HSBC Expects U.S. to Make European Stocks Appeal Again in 2019
(Bloomberg) -- European equities might not remain on the sidelines for much longer, and all thanks to the U.S. economy, according to HSBC Private Banking.
The least-loved equity market of this year, European stocks, has struggled as investors pulled about $43 billion from the region amid political and economic concerns, preferring the U.S. stock market instead. But this is about to change, according to HSBC Private Banking, which expects the pace of the U.S. economic boom to start slowing in the first half of 2019, fueling the shift of attention toward Europe. It could also possibly make HSBC raise its European-stocks rating to neutral from underweight.
“At the end of the first quarter I think is when the U.S. momentum might ease a little bit in terms of economic growth,” Willem Sels, chief market strategist at HSBC Private Banking, which has about $262 billion under management, said in a phone interview. “I think you have the same timing, somewhere towards the end of the first quarter, or so, that we might jump into Europe.”
Data on Friday indicated that U.S. hiring cooled by more than forecast in September and wage gains eased slightly. The jobless rate has fallen to a 48-year low as President Donald Trump’s tax cuts juiced economic growth and supported demand for labor.

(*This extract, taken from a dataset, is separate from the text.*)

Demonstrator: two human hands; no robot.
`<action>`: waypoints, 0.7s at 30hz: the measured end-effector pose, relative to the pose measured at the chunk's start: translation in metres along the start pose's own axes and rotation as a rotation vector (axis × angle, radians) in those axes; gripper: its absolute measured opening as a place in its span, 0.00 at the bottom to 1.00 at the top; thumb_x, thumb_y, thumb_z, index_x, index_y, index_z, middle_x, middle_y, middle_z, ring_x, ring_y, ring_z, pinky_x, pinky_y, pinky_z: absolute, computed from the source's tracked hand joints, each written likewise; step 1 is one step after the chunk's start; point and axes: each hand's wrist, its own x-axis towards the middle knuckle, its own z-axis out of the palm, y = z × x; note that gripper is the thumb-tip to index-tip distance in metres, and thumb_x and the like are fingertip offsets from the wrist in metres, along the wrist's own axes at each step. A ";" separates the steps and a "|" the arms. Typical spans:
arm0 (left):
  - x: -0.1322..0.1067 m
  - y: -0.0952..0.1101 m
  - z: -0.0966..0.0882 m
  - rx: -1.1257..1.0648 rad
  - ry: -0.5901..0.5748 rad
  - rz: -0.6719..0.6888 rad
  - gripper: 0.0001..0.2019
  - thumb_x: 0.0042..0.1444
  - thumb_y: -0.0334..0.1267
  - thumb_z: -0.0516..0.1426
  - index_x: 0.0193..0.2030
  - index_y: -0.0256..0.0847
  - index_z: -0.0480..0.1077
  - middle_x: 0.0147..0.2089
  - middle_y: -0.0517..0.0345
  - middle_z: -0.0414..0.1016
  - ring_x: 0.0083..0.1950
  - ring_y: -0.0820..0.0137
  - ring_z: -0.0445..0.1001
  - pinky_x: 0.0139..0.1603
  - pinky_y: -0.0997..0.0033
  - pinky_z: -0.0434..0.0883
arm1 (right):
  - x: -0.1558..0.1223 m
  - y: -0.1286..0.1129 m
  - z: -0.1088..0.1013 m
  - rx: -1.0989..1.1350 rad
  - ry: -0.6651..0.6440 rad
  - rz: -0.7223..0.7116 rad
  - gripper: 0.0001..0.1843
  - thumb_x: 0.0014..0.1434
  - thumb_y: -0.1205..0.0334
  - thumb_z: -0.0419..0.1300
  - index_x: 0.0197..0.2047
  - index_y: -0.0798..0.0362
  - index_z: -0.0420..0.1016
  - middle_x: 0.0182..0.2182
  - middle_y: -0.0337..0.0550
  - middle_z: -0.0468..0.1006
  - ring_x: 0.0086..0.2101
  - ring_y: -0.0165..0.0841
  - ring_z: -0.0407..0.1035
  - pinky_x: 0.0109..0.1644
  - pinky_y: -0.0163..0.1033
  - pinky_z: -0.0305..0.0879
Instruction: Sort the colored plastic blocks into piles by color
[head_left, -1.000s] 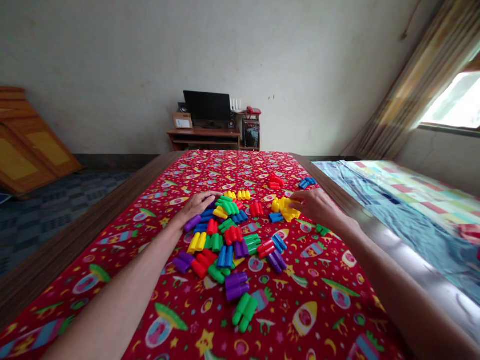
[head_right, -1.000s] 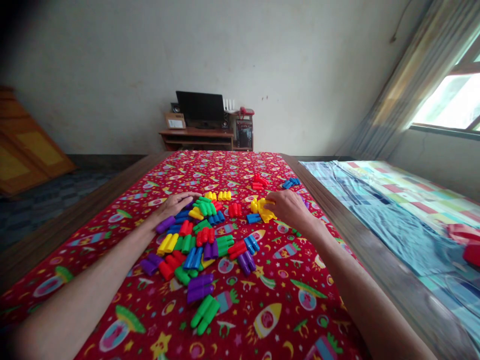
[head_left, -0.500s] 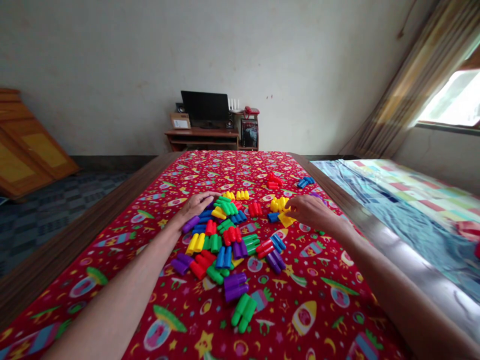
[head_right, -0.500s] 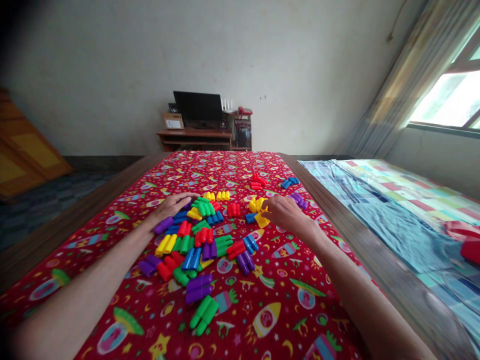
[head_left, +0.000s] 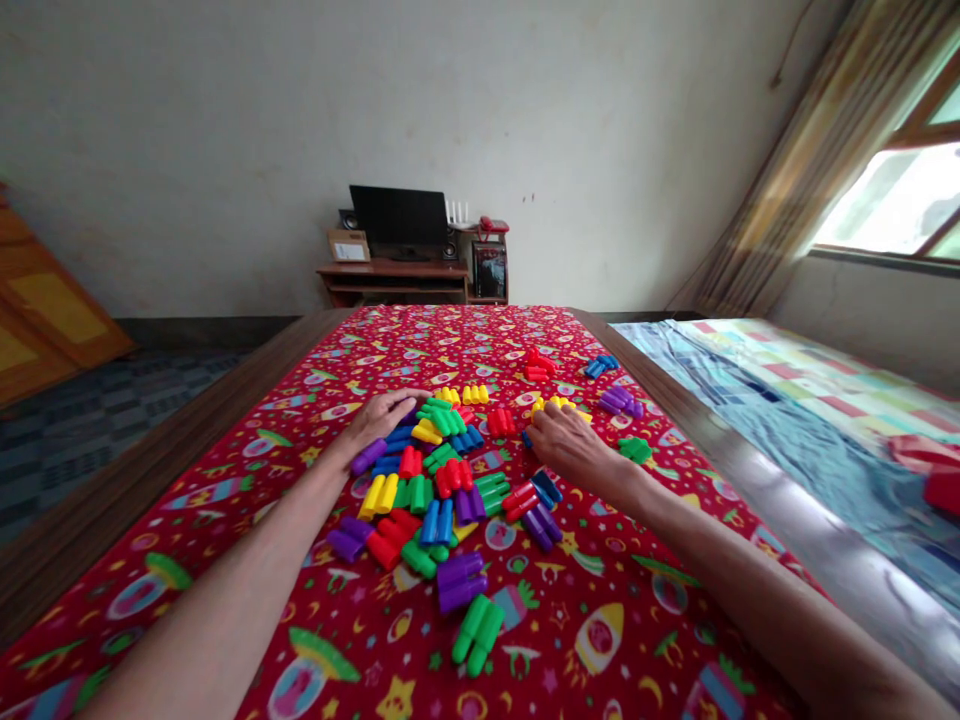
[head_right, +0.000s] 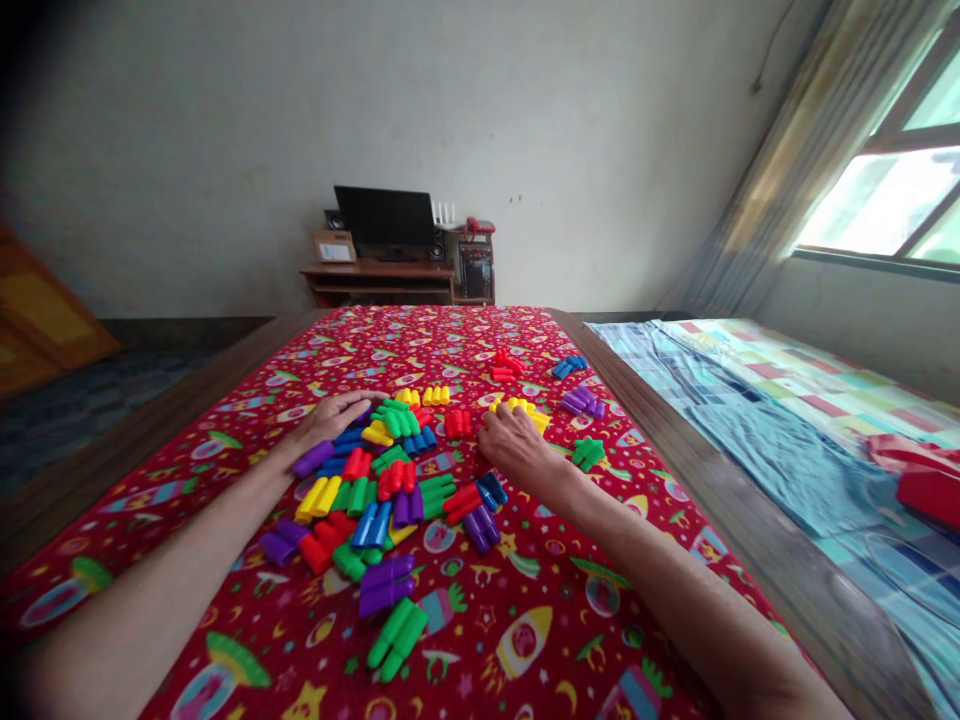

The discount of European equities’ compared with the U.S. is an advantage, said Sels, though, headwinds such as a weaker euro, political turmoil in Italy and slower earnings growth continue to play against the region. His advice is to focus on the “core” European countries and avoid Italy. At the moment, HSBC Private Banking, which advises wealthy individuals, is overweight U.S. stocks.
“I wouldn’t be too negative on Europe and that’s why we are looking at an entry point somewhere, and it’s indeed the political risk that keeps us from adding,” Sels said.
At the same time, he said it’s too early to call an end to the S&P 500’s super-rally. U.S. stocks are up about 8 percent this year compared to a drop of 4.4 percent for the Stoxx Europe 600 Index.
“From an economic perspective, the cycle will continue in 2019 and potentially 2020, the equities markets will anticipate that a little bit, but we think we have another six months of these gains,” Sels said.